From the first line to the last, output the material exactly.

==========

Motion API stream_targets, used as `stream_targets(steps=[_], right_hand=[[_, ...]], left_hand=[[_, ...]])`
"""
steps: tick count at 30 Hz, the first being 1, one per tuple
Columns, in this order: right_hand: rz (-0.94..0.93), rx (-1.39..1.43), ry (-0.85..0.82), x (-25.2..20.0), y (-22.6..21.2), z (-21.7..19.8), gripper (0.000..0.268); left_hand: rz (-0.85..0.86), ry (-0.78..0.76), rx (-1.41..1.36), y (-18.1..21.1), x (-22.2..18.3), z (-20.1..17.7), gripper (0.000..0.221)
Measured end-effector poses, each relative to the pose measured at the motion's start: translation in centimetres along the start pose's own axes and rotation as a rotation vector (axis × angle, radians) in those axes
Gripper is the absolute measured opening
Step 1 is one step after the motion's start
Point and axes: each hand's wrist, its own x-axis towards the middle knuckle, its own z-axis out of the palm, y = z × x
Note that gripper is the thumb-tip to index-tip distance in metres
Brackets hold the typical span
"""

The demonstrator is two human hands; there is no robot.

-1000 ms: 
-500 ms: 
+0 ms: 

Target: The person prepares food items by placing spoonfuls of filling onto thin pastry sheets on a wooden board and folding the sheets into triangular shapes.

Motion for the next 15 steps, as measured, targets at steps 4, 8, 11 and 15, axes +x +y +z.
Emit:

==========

§ **RESPONSE AREA**
Motion API stream_targets, used as `stream_targets(steps=[_], right_hand=[[_, ...]], left_hand=[[_, ...]])`
"""
steps: tick count at 30 Hz, the first being 1, one per tuple
Columns, in this order: right_hand: rz (-0.94..0.93), rx (-1.39..1.43), ry (-0.85..0.82), x (-25.2..20.0), y (-22.6..21.2), z (-21.7..19.8), gripper (0.000..0.268); left_hand: rz (-0.85..0.86), ry (-0.78..0.76), rx (-1.41..1.36), y (-18.1..21.1), x (-22.2..18.3), z (-20.1..17.7), gripper (0.000..0.221)
Measured end-effector poses, each relative to the pose measured at the motion's start: translation in centimetres along the start pose's own axes and rotation as a rotation vector (axis × angle, radians) in those axes
Gripper is the absolute measured opening
Step 1 is one step after the motion's start
Point and axes: each hand's wrist, its own x-axis towards the middle knuckle, its own z-axis out of the palm, y = z × x
Note that gripper is the thumb-tip to index-tip distance in metres
Brackets hold the typical span
"""

The demonstrator is two human hands; there is no robot.

-1000 ms: 
-500 ms: 
+0 ms: 

Target: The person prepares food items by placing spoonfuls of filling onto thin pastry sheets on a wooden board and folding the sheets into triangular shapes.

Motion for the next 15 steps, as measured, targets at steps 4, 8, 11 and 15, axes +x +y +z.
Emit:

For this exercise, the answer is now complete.